Exposition au papier thermique : incertitude autour des données
Pour tous les groupes de population de plus de trois ans, le papier thermique représente quant à lui la deuxième source "plus importante d'exposition" de BPA après l'alimentation. Il peut représenter jusqu'à 15 % de l'exposition totale dans certains groupes de population, évalue l'Efsa.
Si les estimations de l'exposition par voie alimentaire basées sur la présence de BPA dans les aliments et sur des données exhaustives sur la consommation alimentaire européenne sont considérées "comme fiables", des "incertitudes" demeurent quant à la source d'exposition du papier thermique. Des données "supplémentaires doivent être recueillies", en particulier sur l'absorption cutanée du BPA et les habitudes de manipulation des tickets de caisse, afin de fournir une évaluation "très précise de l'exposition par cette voie", estime l'Efsa.
Alors qu'en France, l'Anses avait en avril souligné des risques sanitaires d'une exposition aux tickets thermiques par voie cutanée, elle avait toutefois appelé à considérer ces résultats avec prudence "compte tenu des incertitudes non quantifiables liées notamment à la caractérisation des expositions par voie cutanée, au manque de données sur la toxicité du BPA pour cette voie et à l'utilisation de repères toxicologiques dérivés de doses critiques par voie orale", avait expliqué l'agence sanitaire française.

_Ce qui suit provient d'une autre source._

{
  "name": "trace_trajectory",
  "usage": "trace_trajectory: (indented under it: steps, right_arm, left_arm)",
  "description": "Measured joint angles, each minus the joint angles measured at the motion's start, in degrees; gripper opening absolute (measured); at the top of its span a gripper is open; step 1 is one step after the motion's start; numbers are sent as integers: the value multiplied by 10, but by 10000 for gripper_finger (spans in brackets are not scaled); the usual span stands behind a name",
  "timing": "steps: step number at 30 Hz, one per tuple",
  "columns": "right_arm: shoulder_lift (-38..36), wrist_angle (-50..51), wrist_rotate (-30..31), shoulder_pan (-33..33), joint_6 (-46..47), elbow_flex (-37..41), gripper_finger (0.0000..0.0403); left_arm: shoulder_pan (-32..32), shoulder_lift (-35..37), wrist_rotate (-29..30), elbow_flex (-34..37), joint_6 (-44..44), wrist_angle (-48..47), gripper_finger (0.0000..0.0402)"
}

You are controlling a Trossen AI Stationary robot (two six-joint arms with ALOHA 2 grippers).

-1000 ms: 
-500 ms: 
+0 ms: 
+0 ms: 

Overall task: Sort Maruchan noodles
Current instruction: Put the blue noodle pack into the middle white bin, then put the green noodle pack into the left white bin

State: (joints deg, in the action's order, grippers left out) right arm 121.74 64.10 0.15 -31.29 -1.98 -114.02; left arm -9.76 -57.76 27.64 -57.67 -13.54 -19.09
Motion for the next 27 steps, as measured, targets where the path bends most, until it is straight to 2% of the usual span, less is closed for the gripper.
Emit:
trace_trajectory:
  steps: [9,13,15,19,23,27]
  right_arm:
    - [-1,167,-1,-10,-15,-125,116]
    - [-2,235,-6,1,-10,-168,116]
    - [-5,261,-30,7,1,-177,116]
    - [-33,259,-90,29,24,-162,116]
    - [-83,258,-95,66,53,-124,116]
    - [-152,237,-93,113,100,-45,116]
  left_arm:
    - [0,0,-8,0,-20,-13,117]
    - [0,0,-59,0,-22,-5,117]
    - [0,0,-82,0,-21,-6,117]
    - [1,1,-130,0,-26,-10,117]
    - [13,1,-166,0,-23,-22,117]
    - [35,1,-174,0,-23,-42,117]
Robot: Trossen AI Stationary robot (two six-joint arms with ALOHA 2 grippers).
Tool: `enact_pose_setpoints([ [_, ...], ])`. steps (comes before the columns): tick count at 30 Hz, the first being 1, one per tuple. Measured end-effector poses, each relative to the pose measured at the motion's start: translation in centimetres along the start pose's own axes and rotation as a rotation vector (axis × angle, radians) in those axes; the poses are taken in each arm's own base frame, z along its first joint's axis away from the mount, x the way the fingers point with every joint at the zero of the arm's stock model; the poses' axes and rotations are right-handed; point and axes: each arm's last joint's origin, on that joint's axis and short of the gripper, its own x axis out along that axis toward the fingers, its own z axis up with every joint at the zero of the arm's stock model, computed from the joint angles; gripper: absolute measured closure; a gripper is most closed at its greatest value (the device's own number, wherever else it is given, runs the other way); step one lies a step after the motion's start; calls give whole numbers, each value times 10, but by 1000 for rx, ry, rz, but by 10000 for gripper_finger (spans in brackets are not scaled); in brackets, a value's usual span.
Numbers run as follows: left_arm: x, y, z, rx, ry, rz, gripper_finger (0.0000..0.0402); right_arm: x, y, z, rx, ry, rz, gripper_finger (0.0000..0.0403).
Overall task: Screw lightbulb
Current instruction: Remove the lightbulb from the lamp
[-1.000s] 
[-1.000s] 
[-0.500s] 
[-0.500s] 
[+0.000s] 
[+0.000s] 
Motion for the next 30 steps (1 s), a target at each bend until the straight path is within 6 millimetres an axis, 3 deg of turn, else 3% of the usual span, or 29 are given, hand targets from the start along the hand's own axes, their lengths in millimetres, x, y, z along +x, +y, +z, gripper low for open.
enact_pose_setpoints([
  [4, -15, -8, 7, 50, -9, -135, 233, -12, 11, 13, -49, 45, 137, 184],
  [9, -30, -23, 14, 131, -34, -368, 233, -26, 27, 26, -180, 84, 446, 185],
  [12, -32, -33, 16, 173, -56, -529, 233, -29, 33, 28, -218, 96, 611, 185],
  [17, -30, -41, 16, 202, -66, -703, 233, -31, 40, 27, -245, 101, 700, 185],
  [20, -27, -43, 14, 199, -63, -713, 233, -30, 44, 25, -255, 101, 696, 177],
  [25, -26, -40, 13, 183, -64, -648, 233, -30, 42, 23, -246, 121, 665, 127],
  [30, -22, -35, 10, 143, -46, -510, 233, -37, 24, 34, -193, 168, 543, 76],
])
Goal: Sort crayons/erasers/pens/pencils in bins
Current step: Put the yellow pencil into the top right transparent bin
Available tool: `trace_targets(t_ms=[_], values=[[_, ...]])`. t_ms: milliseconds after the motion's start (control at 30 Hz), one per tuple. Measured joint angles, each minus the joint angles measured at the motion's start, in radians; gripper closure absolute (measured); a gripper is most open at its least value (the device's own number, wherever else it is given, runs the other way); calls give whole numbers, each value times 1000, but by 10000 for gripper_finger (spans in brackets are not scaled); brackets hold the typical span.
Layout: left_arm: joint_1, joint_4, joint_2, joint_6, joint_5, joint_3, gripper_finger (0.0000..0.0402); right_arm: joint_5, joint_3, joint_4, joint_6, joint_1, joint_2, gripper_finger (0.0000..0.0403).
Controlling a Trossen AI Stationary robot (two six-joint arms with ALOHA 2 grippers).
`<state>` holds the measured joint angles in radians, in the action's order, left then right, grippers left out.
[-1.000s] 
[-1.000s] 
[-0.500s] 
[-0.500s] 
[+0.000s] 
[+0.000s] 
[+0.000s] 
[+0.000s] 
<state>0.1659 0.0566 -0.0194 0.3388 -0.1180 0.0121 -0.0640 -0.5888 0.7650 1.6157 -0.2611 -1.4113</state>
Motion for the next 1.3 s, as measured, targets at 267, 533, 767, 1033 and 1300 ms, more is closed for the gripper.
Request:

Vers un nouveau maintien du seuil de BPA ?
Les parties prenantes sont invitées à soumettre leurs observations sur ce projet d'évaluation de l'exposition des consommateurs au BPA d'ici mi-septembre. Début 2014, l'Efsa lancera la seconde phase de consultation publique de son évaluation des risques sur les aspects concernant la santé humaine avant de finaliser son avis scientifique, attendu depuis mai 2013…
Cette consultation promet de vifs débats autour de la fixation de la DJT maintenue depuis 2006 par l'agence européenne, alors que des désaccords scientifiques demeurent quant aux impacts sanitaires à un niveau inférieur. En avril, l'Anses recommandait de "revoir la pertinence de valeurs toxicologiques de référence telle que la dose journalière tolérable pour des substances pour lesquelles les périodes de vulnérabilité ne sont pas toujours connues".